In particular, Cerullo and What’s the Rush are concerned about the impact of legalized marijuana on youth, pointing to a marijuana industry that reminds them too much of the Big Tobacco that used deceptive messaging to distract from health risks and appeal to a younger demographic. He says, “The messaging is awful. The messaging has been ‘It’s no big deal. It’s medicine so it’s gotta be harmless. It’s not against the law, no big deal.’ The messaging underneath all of that is instant gratification and avoidance.”

What’s the Rush is of the opinion that regulators should approach marijuana the same way they do tobacco, not alcohol. “What’s to argue that regulating it like alcohol isn’t going to just increase the level of abuse that THC is going to produce?” Cerullo offers, adding that unlike alcohol, marijuana is trickier for individuals to gauge. This is especially true of the edibles market, in particular with people who might not know what they’re getting into. Unlike smoking or vaping, ingesting marijuana takes longer to kick in, and with that comes the chance that someone who doesn’t know any better eating more than they can handle.

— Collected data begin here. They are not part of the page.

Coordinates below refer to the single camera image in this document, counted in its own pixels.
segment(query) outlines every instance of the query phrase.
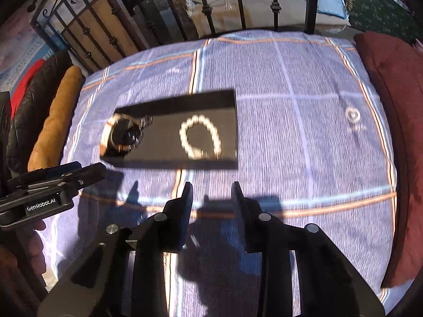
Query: metal screw
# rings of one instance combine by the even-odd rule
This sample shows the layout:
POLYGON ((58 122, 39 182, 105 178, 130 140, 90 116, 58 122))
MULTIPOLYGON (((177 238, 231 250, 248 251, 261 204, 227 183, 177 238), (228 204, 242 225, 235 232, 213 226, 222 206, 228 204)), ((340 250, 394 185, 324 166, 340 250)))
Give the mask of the metal screw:
POLYGON ((108 234, 114 234, 119 230, 119 226, 117 226, 116 224, 110 224, 107 228, 106 231, 108 234))
POLYGON ((319 227, 316 224, 307 224, 305 228, 308 232, 311 232, 312 234, 315 234, 319 231, 319 227))
POLYGON ((269 221, 270 219, 272 219, 272 216, 269 215, 268 213, 263 212, 259 214, 259 219, 261 221, 269 221))
POLYGON ((156 214, 154 215, 154 220, 155 220, 155 221, 165 221, 165 220, 167 219, 167 217, 168 217, 168 216, 166 216, 166 214, 165 214, 165 213, 163 213, 163 212, 159 212, 159 213, 156 213, 156 214))

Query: black box
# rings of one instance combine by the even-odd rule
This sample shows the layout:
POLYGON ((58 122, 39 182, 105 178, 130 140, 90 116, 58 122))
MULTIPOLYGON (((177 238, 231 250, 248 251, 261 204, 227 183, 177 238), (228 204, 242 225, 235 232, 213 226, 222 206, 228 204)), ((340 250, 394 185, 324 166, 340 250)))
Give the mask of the black box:
POLYGON ((108 146, 101 160, 116 167, 147 169, 238 169, 238 125, 234 90, 183 95, 121 107, 117 114, 134 118, 152 117, 137 148, 118 153, 108 146), (222 153, 217 159, 213 153, 210 132, 201 124, 187 132, 192 147, 205 150, 208 158, 189 159, 181 146, 181 124, 193 115, 204 115, 217 128, 222 153))

Cerullo agrees with proponents that Rhode Islanders with marijuana-related criminal records should have those expunged, but wonders why that couldn’t have happened independently of the proposed legalization bill. Similarly, What’s the Rush thinks that it should be easier for municipalities to opt out of legalization should the state vote in favor of it.

So Who’s Right?

Cerullo cites a study released by Smart Approaches to Marijuana in October that shows increases in teen usage in both Colorado and Washington since legalization. On the other hand, Moffat points to the Colorado Department of Public Health and Environment’s most recent report on the matter, which states that for adults and adolescents the numbers haven’t changed since legalization. On yet a third hand, in December the Washington Post cited data from the National Survey on Drug Use and Health that showed “teen use fell sharply in Colorado” in 2014 and 2015, and that during the same time, teen usage was down in most states.

That’s kind of the trick of it. There are numbers to support either side of any argument, and the moral questions raised by advocates and opponents shouldn’t be taken lightly. Will legalizing marijuana in Rhode Island sell out our kids and our minority communities to make a buck? Or will it make things safer by curbing the black market, offering a real second chance to people in the form of expungements and see a new revenue stream making its way into our communities. Ultimately it’s up to the General Assembly to decide.